### Task to complete
Return only the lines from the one containing "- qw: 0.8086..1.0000" to the end of the material, with each one exactly as it appears.

### Information supplied
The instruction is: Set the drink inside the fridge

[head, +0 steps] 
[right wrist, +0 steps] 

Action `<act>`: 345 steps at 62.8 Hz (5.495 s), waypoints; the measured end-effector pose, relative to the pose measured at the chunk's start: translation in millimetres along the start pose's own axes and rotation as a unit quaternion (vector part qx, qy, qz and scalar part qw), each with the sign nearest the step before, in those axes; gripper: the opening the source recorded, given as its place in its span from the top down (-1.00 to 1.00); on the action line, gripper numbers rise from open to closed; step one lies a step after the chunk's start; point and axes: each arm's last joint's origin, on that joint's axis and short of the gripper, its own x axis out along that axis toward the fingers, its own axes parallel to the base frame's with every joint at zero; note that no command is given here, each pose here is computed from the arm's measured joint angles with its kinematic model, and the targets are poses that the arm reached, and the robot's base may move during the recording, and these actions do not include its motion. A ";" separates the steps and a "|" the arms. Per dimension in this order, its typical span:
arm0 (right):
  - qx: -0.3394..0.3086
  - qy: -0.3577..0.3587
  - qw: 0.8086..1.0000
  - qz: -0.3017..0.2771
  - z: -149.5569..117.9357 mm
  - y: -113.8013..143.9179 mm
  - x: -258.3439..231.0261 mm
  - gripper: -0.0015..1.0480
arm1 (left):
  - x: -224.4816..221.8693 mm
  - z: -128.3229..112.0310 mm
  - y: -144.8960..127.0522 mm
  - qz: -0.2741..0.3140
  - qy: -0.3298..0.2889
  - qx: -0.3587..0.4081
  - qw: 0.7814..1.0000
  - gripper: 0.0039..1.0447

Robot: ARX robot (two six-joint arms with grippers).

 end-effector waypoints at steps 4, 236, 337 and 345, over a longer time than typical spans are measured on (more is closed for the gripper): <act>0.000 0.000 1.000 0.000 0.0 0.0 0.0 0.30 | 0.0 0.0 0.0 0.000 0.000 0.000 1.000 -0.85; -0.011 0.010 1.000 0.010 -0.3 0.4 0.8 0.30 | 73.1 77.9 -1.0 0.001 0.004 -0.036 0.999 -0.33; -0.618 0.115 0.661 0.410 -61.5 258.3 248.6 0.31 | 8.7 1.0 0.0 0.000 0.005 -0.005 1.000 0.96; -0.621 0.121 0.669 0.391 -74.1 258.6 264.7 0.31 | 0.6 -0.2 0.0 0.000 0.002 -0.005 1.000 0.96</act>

### Response
  - qw: 0.8086..1.0000
  - qz: -0.3017..0.2771
  - z: -149.5569..117.9357 mm
  - y: -113.8013..143.9179 mm
  - x: -258.3439..231.0261 mm
  - gripper: -0.0015..1.0480
arm1 (left):
  - x: -224.4816..221.8693 mm
  - z: -128.3229..112.0310 mm
  - y: -144.8960..127.0522 mm
  - qz: -0.2741..0.3140
  - qy: -0.3298..0.2889
  - qx: -0.3587..0.4081
  - qw: 0.7814..1.0000
  - gripper: 0.0039..1.0447

Robot: ARX robot (two six-joint arms with grippers).

 end-effector waypoints at steps 4, 236, 337 and 345, over a longer time than typical spans are measured on (more is closed for the gripper): <act>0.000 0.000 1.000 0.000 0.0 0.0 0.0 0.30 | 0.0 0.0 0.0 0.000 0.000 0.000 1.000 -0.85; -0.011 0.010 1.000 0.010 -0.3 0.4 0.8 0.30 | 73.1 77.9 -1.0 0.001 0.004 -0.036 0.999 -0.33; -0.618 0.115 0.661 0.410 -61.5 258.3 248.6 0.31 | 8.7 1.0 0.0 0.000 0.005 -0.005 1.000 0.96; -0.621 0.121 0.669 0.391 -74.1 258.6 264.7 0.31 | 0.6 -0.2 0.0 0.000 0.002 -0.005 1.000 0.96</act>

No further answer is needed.